* **Requirement**
Everything in the listing that follows should be reproduced exactly except the pictures.

* **Exercise data**
══════════════════════════════

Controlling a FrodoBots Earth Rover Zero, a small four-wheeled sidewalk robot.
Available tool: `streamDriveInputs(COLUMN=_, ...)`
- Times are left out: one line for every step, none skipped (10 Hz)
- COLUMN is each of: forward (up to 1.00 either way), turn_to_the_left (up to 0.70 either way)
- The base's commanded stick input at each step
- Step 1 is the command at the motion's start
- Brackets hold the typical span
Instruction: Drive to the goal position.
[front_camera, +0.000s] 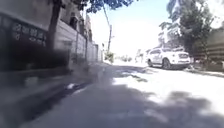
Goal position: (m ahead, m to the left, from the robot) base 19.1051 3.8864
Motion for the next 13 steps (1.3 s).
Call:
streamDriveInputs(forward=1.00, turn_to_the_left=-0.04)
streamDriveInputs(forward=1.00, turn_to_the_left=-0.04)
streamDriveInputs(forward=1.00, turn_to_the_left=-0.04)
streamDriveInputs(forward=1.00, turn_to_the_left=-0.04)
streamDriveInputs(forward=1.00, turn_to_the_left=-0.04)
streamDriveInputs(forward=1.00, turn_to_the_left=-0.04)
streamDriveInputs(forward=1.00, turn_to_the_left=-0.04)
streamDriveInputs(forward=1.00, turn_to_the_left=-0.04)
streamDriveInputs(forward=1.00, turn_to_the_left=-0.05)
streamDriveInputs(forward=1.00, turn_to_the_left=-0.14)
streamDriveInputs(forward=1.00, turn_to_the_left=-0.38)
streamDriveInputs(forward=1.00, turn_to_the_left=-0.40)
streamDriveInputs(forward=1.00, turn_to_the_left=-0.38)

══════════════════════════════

* **Response to the exercise**
Controlling a FrodoBots Earth Rover Zero, a small four-wheeled sidewalk robot.
Available tool: `streamDriveInputs(COLUMN=_, ...)`
- Times are left out: one line for every step, none skipped (10 Hz)
- COLUMN is each of: forward (up to 1.00 either way), turn_to_the_left (up to 0.70 either way)
- The base's commanded stick input at each step
- Step 1 is the command at the motion's start
- Brackets hold the typical span
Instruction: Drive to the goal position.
[front_camera, +0.000s] 
Goal position: (m ahead, m to the left, from the robot) base 19.1051 3.8864
Motion for the next 13 steps (1.3 s).
Call:
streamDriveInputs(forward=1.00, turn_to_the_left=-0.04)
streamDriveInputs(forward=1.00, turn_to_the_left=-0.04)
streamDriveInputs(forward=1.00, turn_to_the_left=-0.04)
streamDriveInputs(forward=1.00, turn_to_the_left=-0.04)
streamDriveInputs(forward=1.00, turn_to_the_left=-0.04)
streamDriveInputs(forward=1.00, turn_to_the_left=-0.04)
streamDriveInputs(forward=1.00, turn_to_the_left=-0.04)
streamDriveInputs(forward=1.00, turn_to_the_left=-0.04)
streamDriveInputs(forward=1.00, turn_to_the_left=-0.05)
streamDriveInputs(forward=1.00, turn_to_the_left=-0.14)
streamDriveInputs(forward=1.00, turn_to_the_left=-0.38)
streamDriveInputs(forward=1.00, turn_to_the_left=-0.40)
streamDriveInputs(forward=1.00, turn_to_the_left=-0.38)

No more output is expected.